Almost one-third of men who undergo local treatment for prostate cancer will experience relapse and most will receive androgen-deprivation therapy. Most treated patients will eventually become resistant, however, and will develop metastatic castration-resistant or castration-recurrent prostate cancer (mCRPC). For years, docetaxel was the only treatment option for these patients; now, however, the landscape has changed and a variety of new agents are extending remission and survival for these patients.
Androgen Signaling Pathway Remains Important
“We have learned a great deal in the past 10 years about the importance of androgen signaling, even in CRPC,” said Philip W. Kantoff, MD, Director of The Lank Center for Genitourinary Oncology and Chief of Solid Tumor Oncology at the Dana-Farber Cancer Institute/Brigham & Women’s Hospital, Boston. CRPC shows persistence of androgen receptor expression, genes downstream of the androgen receptor, and intratumoral ligand, he said, which means “the androgen signaling pathway is still important.”
Two drugs targeting this pathway were recently approved—abiraterone acetate, an androgen synthesis inhibitor, and enzalutamide, an anti-androgen—and these have changed the treatment landscape, he said.

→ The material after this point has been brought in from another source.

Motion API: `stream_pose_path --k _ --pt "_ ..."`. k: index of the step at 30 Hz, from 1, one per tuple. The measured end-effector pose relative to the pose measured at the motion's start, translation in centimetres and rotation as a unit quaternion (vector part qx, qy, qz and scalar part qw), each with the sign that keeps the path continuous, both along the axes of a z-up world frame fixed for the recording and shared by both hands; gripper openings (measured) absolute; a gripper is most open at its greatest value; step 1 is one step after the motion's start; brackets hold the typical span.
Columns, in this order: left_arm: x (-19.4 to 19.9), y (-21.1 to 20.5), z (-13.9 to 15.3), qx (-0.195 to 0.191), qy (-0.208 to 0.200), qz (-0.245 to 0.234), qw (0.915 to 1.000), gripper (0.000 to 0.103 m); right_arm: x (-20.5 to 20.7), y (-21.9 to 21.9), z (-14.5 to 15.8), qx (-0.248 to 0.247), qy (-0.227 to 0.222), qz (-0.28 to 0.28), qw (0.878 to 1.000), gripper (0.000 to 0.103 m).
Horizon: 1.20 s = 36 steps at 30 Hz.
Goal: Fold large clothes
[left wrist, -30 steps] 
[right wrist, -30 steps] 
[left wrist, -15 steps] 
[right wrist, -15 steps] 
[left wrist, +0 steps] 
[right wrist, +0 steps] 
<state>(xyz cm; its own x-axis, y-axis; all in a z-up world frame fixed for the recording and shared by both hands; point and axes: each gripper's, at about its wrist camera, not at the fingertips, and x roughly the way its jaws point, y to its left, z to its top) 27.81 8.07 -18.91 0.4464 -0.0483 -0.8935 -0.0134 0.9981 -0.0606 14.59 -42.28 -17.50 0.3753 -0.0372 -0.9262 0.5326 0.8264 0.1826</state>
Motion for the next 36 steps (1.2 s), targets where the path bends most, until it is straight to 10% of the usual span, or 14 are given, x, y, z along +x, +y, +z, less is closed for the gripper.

Abiraterone plus prednisone was shown to improve overall survival (OS) by almost 4 months in the COUGAR 301 trial (N = 1158) in patients with mCRPC previously treated with docetaxel (hazard ratio [HR], 0.646; P <.0001).1 In COUGAR-302 (N = 1082), abiraterone was given before chemotherapy. It delayed the time to progression by 50% and was associated with a trend toward improved OS.2 Data updated at the 2013 Genitourinary Cancers Symposium showed a near doubling in radiographic progression-free survival (PFS), from 8.3 to 16.5 months (HR, 0.53; P <.0001), and again a trend toward improved OS, from 30.1 to 35.3 months with the combination (HR, 0.79; P =.0151).3
Enzalutamide, which binds to the androgen receptor, demonstrates potency comparable to abiraterone. Its clinical benefit was borne out in the phase III AFFIRM trial (N = 1199) in patients with mCRPC after docetaxel.4 The OS endpoint was reached, for a difference of 4.8 months (HR, 0.63; P <.0001). The incidence of seizure (0.9% at follow-up) was concerning, but enzalutamide was otherwise well tolerated and is now being evaluated in the prechemotherapy mCRPC setting in the PREVAIL trial (N = 1680).

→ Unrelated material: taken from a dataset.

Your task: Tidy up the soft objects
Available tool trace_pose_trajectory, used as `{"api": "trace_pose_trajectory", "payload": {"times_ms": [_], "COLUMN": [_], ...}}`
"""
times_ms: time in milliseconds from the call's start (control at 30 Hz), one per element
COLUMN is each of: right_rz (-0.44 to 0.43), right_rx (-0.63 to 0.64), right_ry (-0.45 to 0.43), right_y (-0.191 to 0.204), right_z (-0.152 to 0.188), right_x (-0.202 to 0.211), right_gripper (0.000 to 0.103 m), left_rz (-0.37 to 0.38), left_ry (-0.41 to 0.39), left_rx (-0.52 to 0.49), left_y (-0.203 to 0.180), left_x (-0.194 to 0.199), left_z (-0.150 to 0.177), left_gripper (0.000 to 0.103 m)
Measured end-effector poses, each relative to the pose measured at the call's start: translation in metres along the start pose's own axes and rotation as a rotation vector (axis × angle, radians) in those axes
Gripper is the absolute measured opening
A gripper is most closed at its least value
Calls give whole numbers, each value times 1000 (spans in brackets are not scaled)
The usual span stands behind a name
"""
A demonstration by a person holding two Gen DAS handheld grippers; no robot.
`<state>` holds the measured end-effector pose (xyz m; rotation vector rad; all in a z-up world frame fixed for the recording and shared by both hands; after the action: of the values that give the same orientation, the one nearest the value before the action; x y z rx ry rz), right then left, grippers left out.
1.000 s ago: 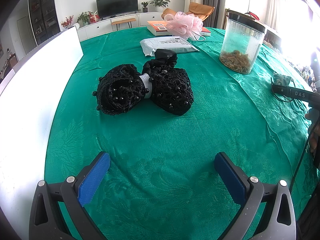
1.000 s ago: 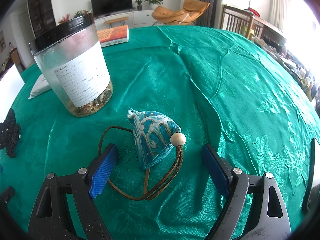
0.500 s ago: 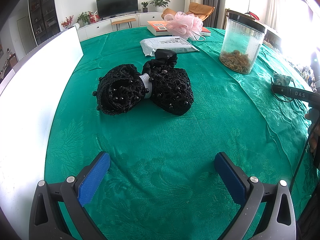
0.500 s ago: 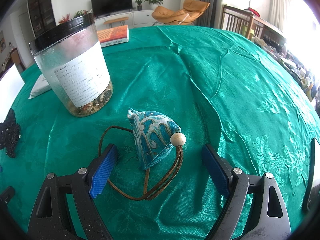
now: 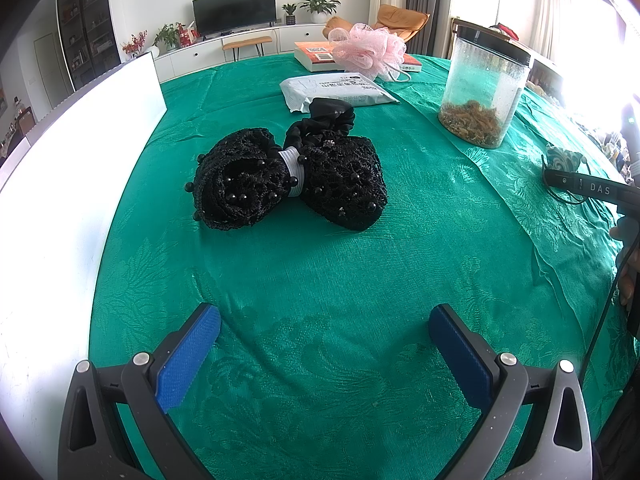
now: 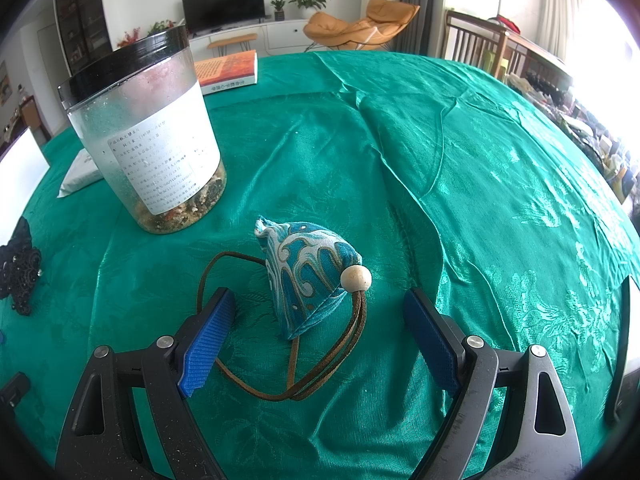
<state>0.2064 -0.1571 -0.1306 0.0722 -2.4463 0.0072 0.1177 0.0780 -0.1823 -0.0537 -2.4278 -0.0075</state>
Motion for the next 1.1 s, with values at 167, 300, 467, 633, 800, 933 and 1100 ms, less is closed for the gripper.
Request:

The NCCN Clinical Practice Guidelines in Oncology (NCCN Guidelines) for prostate cancer include abiraterone/prednisone as a category 1 recommendation (uniform consensus based on high-level evidence) in both before and after chemotherapy settings and enzalutamide as a category 2A recommendation (consensus based on lower-level evidence) for docetaxel-naïve men and a category 1 recommendation after chemotherapy.

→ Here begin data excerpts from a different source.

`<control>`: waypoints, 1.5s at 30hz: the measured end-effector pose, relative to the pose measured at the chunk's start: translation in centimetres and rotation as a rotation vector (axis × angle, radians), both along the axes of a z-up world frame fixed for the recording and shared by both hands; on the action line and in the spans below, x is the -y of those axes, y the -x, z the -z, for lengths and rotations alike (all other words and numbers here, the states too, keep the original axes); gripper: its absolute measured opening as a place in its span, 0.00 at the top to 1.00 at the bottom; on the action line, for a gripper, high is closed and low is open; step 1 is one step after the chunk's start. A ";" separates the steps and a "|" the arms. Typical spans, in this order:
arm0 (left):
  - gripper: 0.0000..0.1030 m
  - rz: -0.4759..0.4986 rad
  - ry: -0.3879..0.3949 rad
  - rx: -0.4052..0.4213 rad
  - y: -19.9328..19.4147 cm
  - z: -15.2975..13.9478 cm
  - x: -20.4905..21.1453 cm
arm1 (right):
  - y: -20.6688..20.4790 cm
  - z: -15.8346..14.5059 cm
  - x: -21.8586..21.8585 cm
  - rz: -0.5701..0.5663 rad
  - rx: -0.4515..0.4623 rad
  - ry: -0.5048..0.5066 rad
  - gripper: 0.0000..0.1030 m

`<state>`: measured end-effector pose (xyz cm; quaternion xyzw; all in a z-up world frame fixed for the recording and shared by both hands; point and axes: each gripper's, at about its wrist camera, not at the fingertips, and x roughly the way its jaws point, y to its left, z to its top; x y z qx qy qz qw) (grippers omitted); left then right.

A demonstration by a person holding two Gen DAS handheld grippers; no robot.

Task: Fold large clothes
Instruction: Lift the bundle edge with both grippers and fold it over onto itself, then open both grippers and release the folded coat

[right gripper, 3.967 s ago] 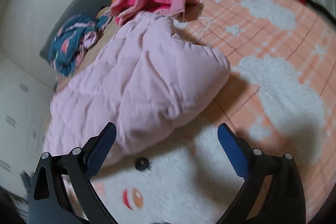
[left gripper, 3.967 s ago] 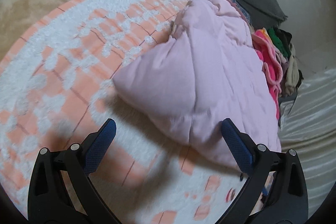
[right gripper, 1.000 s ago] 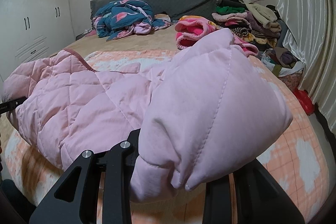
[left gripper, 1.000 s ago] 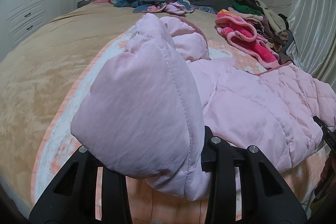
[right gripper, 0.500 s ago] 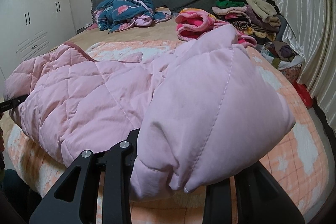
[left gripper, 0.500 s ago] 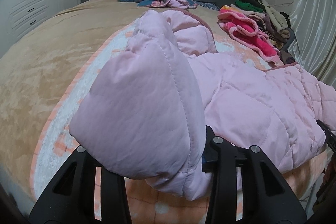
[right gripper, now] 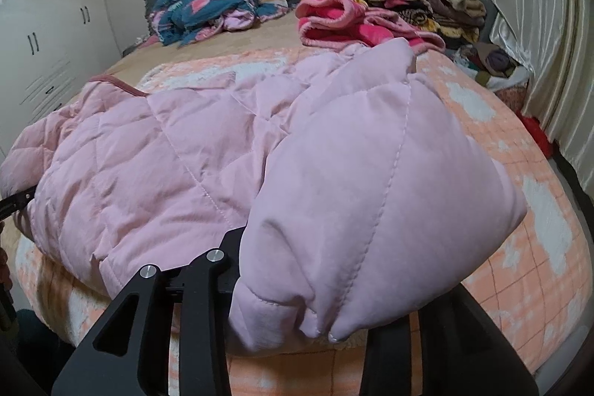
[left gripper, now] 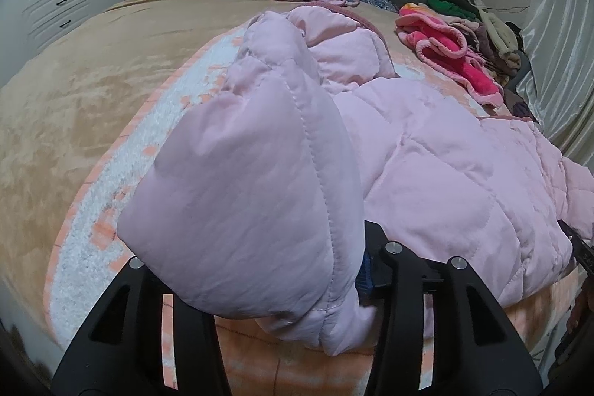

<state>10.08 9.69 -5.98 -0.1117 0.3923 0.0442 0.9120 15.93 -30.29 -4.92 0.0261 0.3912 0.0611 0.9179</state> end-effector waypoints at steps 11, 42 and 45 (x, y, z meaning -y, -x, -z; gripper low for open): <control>0.59 -0.028 0.022 -0.028 -0.4 0.3 0.0 | -1.8 1.0 0.3 0.043 -0.060 -0.038 0.60; 0.42 -0.018 0.014 -0.008 3.0 -2.0 -1.5 | 5.5 -6.0 0.6 0.005 0.127 0.014 0.13; 0.40 -0.025 -0.030 0.012 4.1 -3.1 -1.1 | 3.6 -4.8 -1.5 -0.056 0.059 0.040 0.12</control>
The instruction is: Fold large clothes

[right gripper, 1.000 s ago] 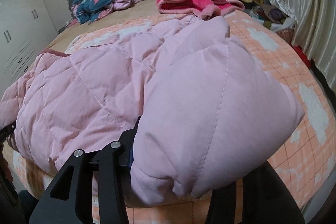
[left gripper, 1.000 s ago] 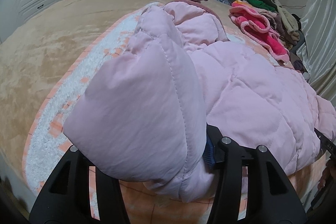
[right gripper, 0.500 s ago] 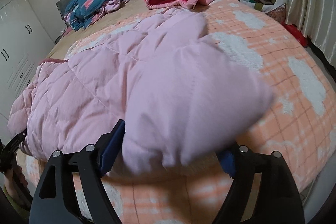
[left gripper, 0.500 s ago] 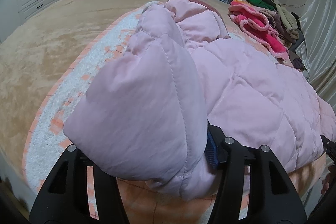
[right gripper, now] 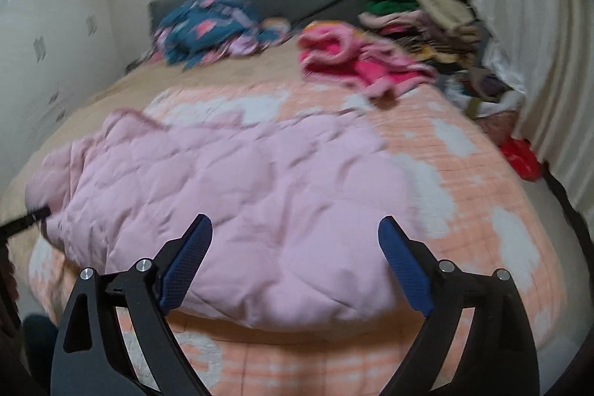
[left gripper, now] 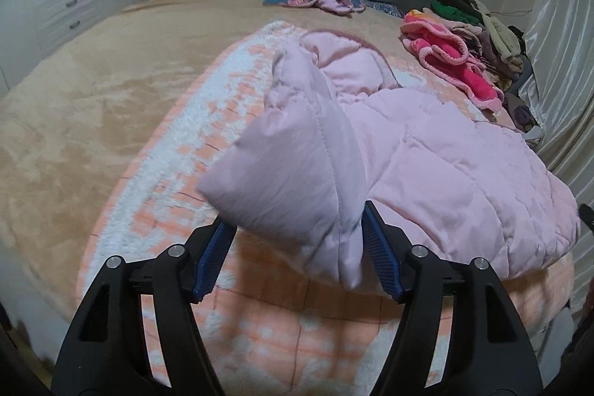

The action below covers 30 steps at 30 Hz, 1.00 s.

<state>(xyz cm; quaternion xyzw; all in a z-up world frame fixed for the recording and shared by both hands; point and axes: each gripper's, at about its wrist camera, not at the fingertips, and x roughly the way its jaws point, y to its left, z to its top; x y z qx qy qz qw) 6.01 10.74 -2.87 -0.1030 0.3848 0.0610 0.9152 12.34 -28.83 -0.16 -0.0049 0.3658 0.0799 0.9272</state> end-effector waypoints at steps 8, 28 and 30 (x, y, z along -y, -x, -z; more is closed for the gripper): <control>0.33 0.021 -0.065 0.083 1.0 -3.6 0.8 | -2.1 3.4 -1.5 -0.004 -0.132 0.041 0.12; 0.09 0.059 -0.023 -0.011 0.9 -1.9 3.0 | 4.3 -1.7 0.0 -0.025 0.038 -0.029 0.04; 0.09 0.072 -0.025 0.009 1.5 -2.8 3.8 | 5.8 -3.3 -0.2 -0.036 0.087 -0.024 0.04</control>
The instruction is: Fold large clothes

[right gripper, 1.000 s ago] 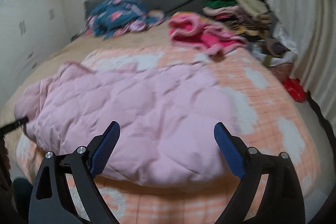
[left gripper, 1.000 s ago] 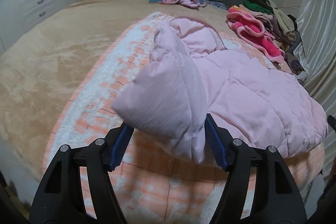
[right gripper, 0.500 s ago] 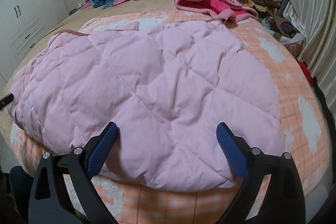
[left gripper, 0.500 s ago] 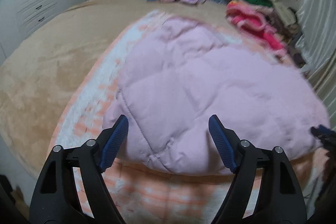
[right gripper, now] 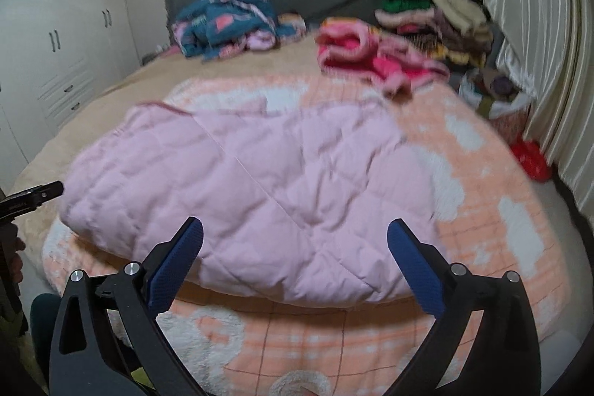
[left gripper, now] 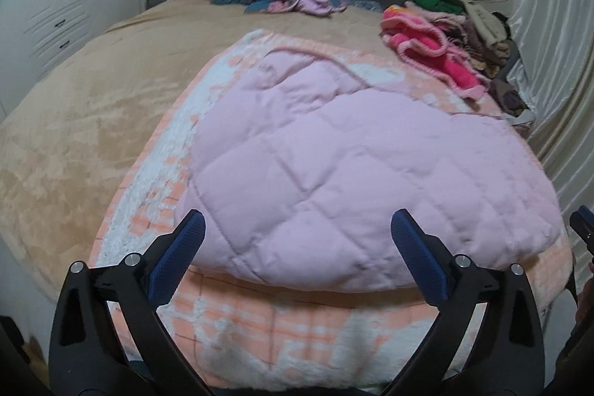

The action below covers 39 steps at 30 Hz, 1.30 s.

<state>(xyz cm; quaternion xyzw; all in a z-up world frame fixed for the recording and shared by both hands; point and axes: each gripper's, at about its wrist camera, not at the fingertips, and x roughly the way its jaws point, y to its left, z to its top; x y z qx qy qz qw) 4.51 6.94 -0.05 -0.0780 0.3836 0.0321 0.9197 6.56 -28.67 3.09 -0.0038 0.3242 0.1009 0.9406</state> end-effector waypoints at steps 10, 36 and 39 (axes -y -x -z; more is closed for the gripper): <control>0.09 0.065 -0.034 0.099 4.3 -3.5 3.6 | 6.3 -4.9 -1.6 -0.032 0.168 0.002 0.04; 0.09 0.100 -0.021 0.131 10.2 -0.6 6.8 | 10.8 0.8 -6.6 -0.081 0.021 -0.004 0.04; 0.09 0.097 -0.035 0.112 10.0 -0.2 6.8 | 10.6 1.0 -6.7 -0.082 0.013 -0.003 0.04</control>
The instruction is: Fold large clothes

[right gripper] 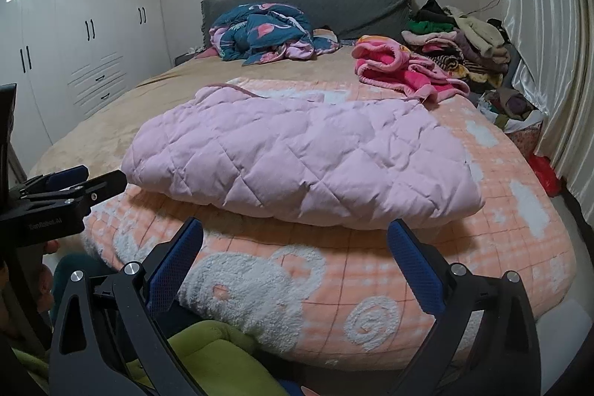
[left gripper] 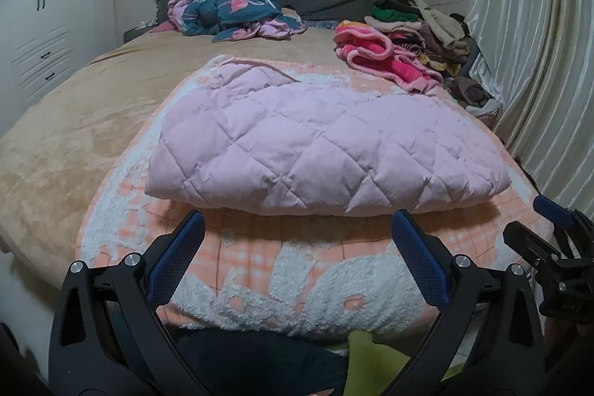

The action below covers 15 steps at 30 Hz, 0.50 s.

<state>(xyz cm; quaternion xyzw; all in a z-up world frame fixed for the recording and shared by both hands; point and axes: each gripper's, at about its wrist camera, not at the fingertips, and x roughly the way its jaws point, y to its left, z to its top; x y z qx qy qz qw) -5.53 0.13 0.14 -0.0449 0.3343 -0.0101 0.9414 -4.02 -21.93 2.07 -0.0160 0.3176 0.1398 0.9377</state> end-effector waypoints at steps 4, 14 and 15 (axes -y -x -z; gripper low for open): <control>0.09 -0.010 -0.003 -0.006 -0.1 0.1 -0.2 | -0.3 0.2 0.1 -0.002 -0.013 -0.010 0.04; 0.09 -0.024 -0.016 -0.001 -0.1 -0.1 -0.5 | -0.2 -0.2 0.2 -0.005 -0.005 -0.021 0.04; 0.09 -0.025 -0.017 0.001 -0.1 -0.1 -0.5 | -0.2 -0.2 0.2 -0.004 -0.003 -0.020 0.04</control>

“The studies are proof of principle that the androgen signaling pathway is still important in mCRPC, and these drugs have a clinically meaningful impact on survival,” Dr. Kantoff said. “Their impact earlier in disease, in men with locally advanced high-grade cancer, or early in the evolution of recurrence, has yet to be tested.”
Immunotherapy
Sipuleucel-T became available in 2010 as the first immunotherapy approved for any malignancy. The randomized phase III IMPACT trial (N = 512) in asymptomatic or minimally symptomatic mCRPC, which was led by Dr. Kantoff, showed a 4.1-month improvement in OS (HR, 0.78; P = .03). This improvement persisted at 3 years (HR, 0.77 P = .02) despite a 50% crossover rate; however, time to disease progression was similar to that of control patients.5
Interestingly, patients with lower prostate-specific antigens (PSAs) appear to benefit more than those with advanced disease, which is contrary to the results seen with drugs with different mechanisms of action. Dr. Kantoff maintained that the best candidates for this agent are men with asymptomatic, indolent mCRPC, rather than those with rapidly progressing disease.
Targeting Bone Metastases
The NCCN Panel stated that for protecting bones, zoledronic acid and denosumab are both reasonable alternatives. Although the optimal scheduling of these agents has not been determined, clinicians can consider convenience for the patient (intravenous vs subcutaneous administration, and schedule), side effects, cost, and patient copay.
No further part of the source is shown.